A number sign (#) is used with this entry because pseudo-von Willebrand disease is caused by mutation in the gene encoding the alpha subunit (GP1BA; 606672) of the GP Ib platelet membrane von Willebrand factor (VWF; 613160) receptor. Mutations in the GP Ib receptor also cause Bernard-Soulier syndrome (231200).

Description

Platelet-type von Willebrand disease, also known as pseudo-von Willebrand disease, is an autosomal dominant bleeding disorder characterized by abnormally enhanced binding of von Willebrand factor by the platelet glycoprotein Ib (GP Ib) receptor complex.
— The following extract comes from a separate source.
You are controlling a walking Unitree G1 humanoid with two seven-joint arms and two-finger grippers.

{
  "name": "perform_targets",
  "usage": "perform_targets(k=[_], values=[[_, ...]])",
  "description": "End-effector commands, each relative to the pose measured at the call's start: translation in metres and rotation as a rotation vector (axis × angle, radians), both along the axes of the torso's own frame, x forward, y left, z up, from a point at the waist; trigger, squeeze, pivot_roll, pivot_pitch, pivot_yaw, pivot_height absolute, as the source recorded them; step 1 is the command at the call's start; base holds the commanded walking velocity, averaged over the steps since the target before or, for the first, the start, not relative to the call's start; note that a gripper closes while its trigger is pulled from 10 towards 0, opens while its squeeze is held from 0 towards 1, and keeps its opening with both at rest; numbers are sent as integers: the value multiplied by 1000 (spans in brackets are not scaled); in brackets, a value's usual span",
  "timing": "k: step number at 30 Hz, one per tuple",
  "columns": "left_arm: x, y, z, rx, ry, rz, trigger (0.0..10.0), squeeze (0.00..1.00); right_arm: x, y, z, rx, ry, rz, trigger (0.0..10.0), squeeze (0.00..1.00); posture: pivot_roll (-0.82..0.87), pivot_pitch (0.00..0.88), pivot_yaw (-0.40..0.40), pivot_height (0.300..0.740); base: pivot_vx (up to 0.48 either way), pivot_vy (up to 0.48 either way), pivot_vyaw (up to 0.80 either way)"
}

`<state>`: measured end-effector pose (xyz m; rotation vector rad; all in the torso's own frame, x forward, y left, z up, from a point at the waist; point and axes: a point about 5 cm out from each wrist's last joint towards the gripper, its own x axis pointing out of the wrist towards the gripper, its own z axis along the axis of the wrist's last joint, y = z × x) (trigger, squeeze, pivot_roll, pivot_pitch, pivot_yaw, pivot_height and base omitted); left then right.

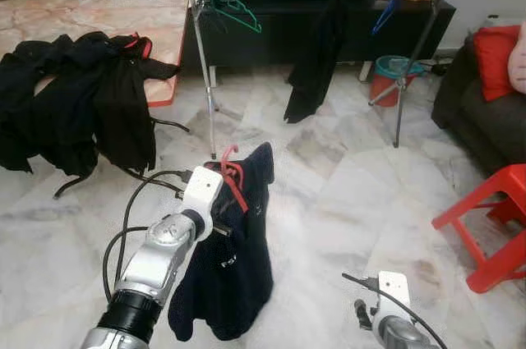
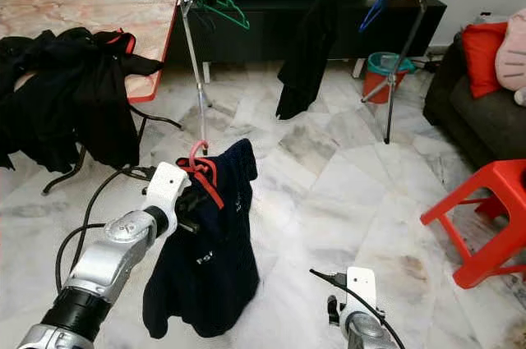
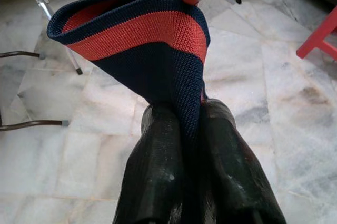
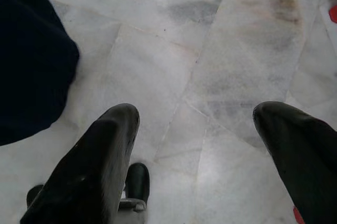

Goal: Hang hanger

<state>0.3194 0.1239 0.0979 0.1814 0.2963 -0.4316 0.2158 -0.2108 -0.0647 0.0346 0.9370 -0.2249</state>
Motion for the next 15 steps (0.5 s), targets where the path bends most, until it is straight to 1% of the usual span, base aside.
perform_targets(k=[1,4,9,12,14,15], values=[[4,-4,13,-3,-55,-19,10000,0,0,-1,0,7,-7,-11,10000,0,-85,0,-47,732,285,0,0],[3,-5,14,-3,-58,-19,10000,0,-1,-1,-1,1,7,-15,10000,0,-85,0,-47,732,286,0,0],[2,-5,13,0,-58,-21,10000,0,-4,0,-2,21,12,-37,10000,0,-83,0,-49,732,293,0,0],[2,-6,13,-2,-59,-23,10000,0,-6,0,-4,26,24,-41,10000,0,-93,0,-46,732,304,0,-710],[1,-8,13,-2,-60,-26,10000,0,-6,-1,-4,19,20,-40,10000,0,-101,0,-42,732,315,0,-419],[1,-8,13,-6,-65,-22,10000,0,-7,-1,-4,18,20,-41,10000,0,-104,0,-43,732,315,0,0]])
Hemostatic function is impaired due to the removal of VWF multimers from the circulation (Murata et al., 1993).

Miller (1996) gave a comprehensive review of the disorder.

Clinical Features

Weiss et al. (1982) demonstrated that the clinical and laboratory findings of von Willebrand disease (VWD; see 193400) can be mimicked by an intrinsic platelet defect, which they observed in 4 generations of a Puerto Rican kindred: great-grandmother, grandmother, father, and 2 daughters. Either X-linked or autosomal dominant inheritance was suggested by the pedigree. There was increased ristocetin-induced platelet aggregation and decreased plasma levels of FVIII-VWF, such as found in type IIB von Willebrand disease. But whereas the physiologic change in VWD type IIB is due to an abnormality in FVIII-VWF, the defect in pseudo-von Willebrand disease resides in the platelets that remove FVIII-VWF at an abnormal rate. Thrombocytopenia occurred in the patients of Weiss et al. (1982) and is observed also in type II von Willebrand disease. Hoyer (1982) speculated that transient neonatal thrombocytopenia observed in the 2 children in the fourth generation of this family may have been due to mother-to-fetus transfer of normal von Willebrand factor.

Miller and Castella (1982) described 5 patients in 3 generations, including one instance of male-to-male transmission, and concluded that the defect involved an intrinsic platelet abnormality affecting FVIII-VWF interactions.

Takahashi et al. (1984) studied 4 patients from 2 Japanese families with pseudo-von Willebrand disease. The patients' platelets aggregated at lower concentrations of ristocetin than those required for normal platelets and demonstrated an increased capacity to bind normal von Willebrand factor. In some cases, normal VWF induced aggregation of these platelets in the absence of ristocetin. Administration of dDAVP (1-desamino-8-D-arginine vasopressin; desmopressin acetate) caused an immediate increase in VWF multimers, followed by a rapid disappearance of VWF multimers in plasma. The authors found that VWF in the form of cryoprecipitate could be given, provided quantities do not exceed those that produce thrombocytopenia. Analysis of platelet membrane glycoproteins from the patients showed 2 distinct bands in the GP I region that migrated differently than normal GP I, and the authors suggested that the defect lies in the GP Ib platelet receptor.

Molecular Genetics

In 7 affected members of a family with pseudo-VWD, Miller et al. (1991) identified a heterozygous mutation in the GP1BA gene (606672.0003). The mutation was absent in 6 unaffected family members.

In a father and 2 daughters with pseudo-VWD, Russell and Roth (1993) identified a mutation in the GP1BA gene (606672.0005). The abnormal receptor displayed increased affinity for von Willebrand factor.